Task goal: State the number of lines in the listing below that contain the word "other", and nothing besides.
--*--
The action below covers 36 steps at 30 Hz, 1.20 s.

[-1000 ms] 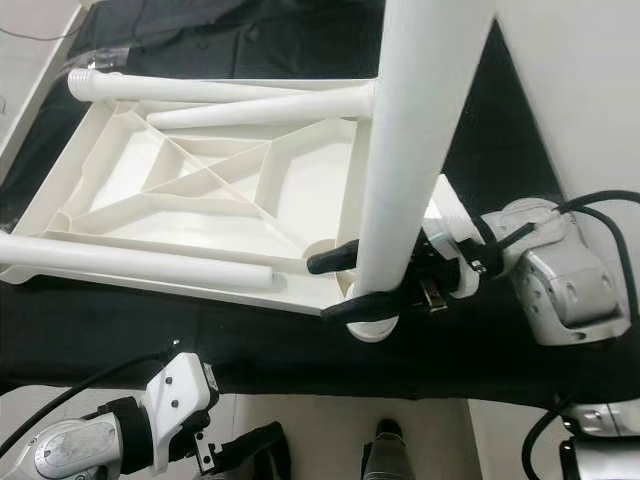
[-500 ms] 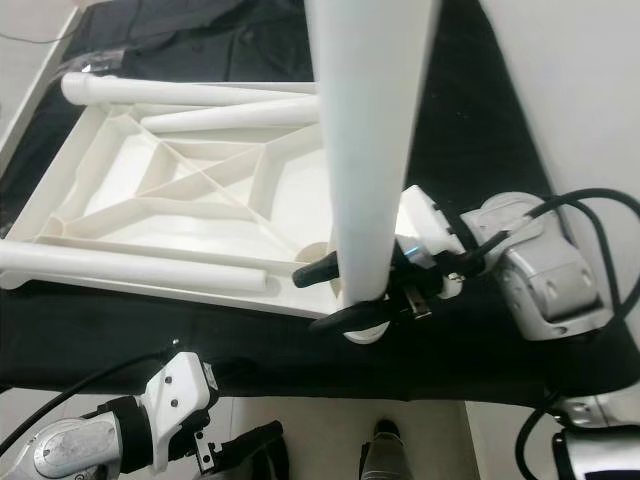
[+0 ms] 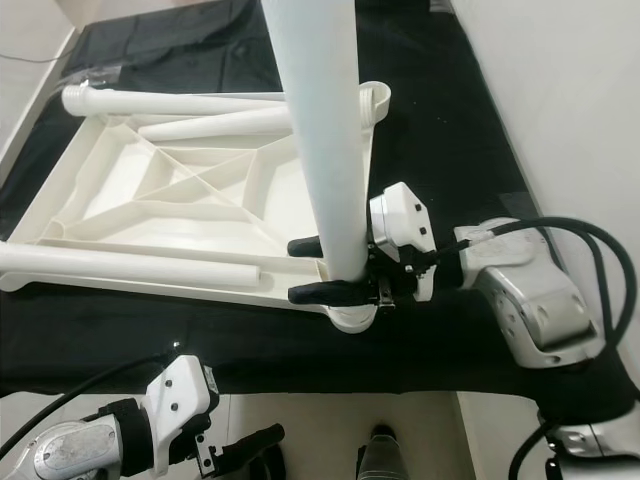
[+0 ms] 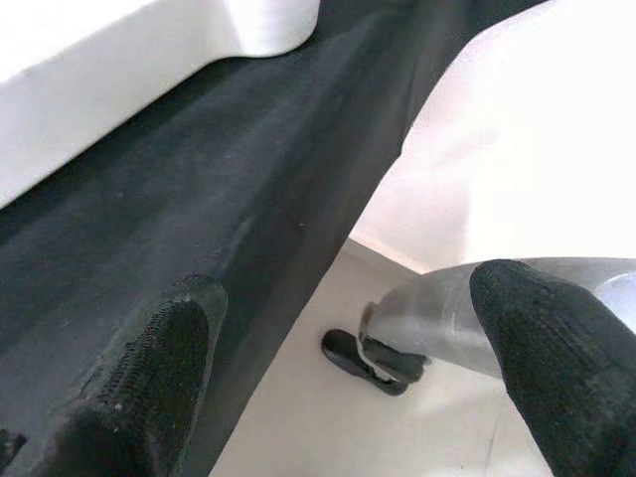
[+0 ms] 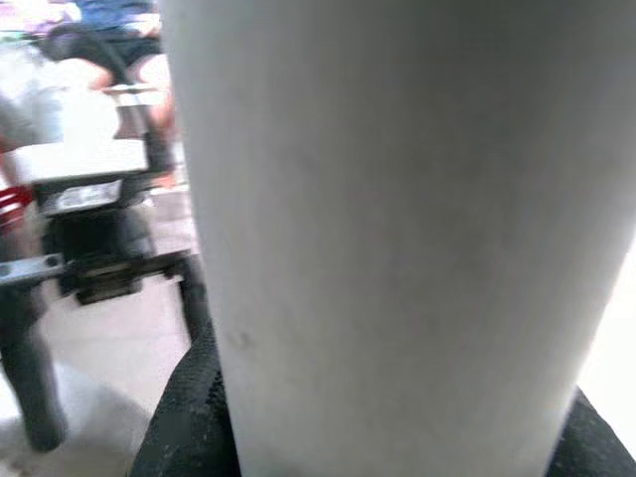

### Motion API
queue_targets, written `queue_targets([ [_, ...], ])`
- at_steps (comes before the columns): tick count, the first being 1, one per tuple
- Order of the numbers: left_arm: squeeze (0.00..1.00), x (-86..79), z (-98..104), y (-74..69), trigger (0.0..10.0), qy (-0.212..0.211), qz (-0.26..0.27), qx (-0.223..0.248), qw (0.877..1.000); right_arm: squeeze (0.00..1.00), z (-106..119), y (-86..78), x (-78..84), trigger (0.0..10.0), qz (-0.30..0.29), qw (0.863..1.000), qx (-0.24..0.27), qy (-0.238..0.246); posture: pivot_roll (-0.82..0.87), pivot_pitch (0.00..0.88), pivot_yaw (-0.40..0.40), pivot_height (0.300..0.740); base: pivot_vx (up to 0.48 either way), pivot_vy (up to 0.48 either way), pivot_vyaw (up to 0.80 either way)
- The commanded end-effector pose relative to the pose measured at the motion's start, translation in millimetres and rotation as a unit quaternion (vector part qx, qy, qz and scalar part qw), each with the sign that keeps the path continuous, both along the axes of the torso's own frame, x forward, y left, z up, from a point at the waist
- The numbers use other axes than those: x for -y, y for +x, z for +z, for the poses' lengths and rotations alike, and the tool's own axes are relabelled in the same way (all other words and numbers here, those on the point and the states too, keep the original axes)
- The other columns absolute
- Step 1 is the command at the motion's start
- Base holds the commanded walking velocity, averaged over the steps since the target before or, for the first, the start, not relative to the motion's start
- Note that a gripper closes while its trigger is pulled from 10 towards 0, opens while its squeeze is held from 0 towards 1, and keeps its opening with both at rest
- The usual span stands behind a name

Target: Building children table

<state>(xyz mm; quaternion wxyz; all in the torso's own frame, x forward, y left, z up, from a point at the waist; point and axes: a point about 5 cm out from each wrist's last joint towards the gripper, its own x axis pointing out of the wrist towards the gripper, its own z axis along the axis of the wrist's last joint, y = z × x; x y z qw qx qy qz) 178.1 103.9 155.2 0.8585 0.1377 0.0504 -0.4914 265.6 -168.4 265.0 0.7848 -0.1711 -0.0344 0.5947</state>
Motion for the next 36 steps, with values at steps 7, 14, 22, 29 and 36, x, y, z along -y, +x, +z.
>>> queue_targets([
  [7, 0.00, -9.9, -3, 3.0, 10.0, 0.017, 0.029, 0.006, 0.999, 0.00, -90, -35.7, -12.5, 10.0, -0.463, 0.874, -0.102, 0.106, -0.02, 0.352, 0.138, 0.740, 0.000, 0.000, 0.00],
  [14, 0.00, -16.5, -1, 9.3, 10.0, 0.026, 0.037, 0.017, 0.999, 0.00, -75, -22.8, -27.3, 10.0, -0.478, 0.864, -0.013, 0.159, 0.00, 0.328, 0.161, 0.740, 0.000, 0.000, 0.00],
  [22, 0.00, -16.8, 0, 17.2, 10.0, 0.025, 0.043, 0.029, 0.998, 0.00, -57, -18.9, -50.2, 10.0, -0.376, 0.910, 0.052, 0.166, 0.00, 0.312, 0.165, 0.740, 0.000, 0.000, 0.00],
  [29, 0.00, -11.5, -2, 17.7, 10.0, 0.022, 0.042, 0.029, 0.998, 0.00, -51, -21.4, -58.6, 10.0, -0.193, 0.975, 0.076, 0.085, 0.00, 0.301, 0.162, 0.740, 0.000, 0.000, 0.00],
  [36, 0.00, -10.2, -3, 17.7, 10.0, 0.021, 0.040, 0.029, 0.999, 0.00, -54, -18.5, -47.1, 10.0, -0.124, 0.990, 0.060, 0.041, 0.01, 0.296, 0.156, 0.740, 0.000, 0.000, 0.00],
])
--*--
Answer area: 2